Kubernetes network incidents are hard because the failure rarely stays in one layer. A bad DNS answer, dropped packet, noisy node, or policy mistake can look like an application outage. Retina gives SRE teams a Kubernetes-native way to collect network telemetry and start targeted captures when dashboards are not enough.
What is Retina?
Retina is an open-source Kubernetes network observability platform from Microsoft. It uses eBPF to collect network signals from workloads and nodes, then exports metrics to systems such as Prometheus and Azure Monitor. Teams can visualize the data in Grafana, Azure Log Analytics, or another observability backend.
The important part for operators is scope. Retina is cloud-agnostic and supports Linux, Windows, and Azure Linux nodes. That makes it useful for platform teams running mixed clusters or trying to standardize troubleshooting workflows across environments.
Key Features
- eBPF-based telemetry: Collects network metrics from the kernel with low operational friction.
- Prometheus metrics: Exposes industry-standard metrics that fit existing Kubernetes dashboards.
- On-demand packet captures: Starts focused captures from the CLI or CRD when an incident needs packet-level evidence.
- Configurable plugins: Enables signals such as drop reasons, packet forwarding, Linux utilization, DNS, and packet parsing.

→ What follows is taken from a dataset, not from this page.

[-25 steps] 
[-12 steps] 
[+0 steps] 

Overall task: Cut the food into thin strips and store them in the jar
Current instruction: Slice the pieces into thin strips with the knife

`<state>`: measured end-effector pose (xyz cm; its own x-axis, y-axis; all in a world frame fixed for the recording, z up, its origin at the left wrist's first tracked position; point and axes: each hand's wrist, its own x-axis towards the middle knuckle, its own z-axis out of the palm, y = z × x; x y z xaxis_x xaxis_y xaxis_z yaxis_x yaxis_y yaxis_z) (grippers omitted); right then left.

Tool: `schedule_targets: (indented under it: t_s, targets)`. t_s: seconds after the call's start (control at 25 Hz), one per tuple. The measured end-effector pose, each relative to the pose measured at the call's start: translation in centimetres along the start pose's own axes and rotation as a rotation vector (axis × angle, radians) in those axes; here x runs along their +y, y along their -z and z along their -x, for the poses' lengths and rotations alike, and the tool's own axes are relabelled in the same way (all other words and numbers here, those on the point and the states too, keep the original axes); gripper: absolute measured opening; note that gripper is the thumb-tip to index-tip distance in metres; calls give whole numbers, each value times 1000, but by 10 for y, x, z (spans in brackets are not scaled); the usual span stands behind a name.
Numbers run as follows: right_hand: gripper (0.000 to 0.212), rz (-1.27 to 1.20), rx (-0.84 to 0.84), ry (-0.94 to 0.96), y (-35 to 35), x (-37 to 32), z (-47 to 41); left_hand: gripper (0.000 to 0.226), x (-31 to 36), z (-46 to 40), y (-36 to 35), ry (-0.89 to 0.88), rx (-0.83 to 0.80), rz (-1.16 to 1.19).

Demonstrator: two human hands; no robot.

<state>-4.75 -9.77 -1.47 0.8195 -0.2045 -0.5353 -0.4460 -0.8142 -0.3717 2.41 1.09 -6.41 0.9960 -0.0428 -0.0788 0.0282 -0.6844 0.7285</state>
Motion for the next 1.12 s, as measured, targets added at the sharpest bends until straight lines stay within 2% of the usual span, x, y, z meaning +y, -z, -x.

- Multi-OS support: Works across Linux, Windows Server 2022, and Azure Linux node pools.
Installation
Install Retina with the Helm chart published to GHCR:
VERSION=$(curl -sL https://api.github.com/repos/microsoft/retina/releases/latest | jq -r .name)
helm upgrade --install retina oci://ghcr.io/microsoft/retina/charts/retina \
--version "$VERSION" \
--set image.tag="$VERSION" \
--set operator.tag="$VERSION" \
--set logLevel=info \
--set enabledPlugin_linux="[dropreason,packetforward,linuxutil,dns]"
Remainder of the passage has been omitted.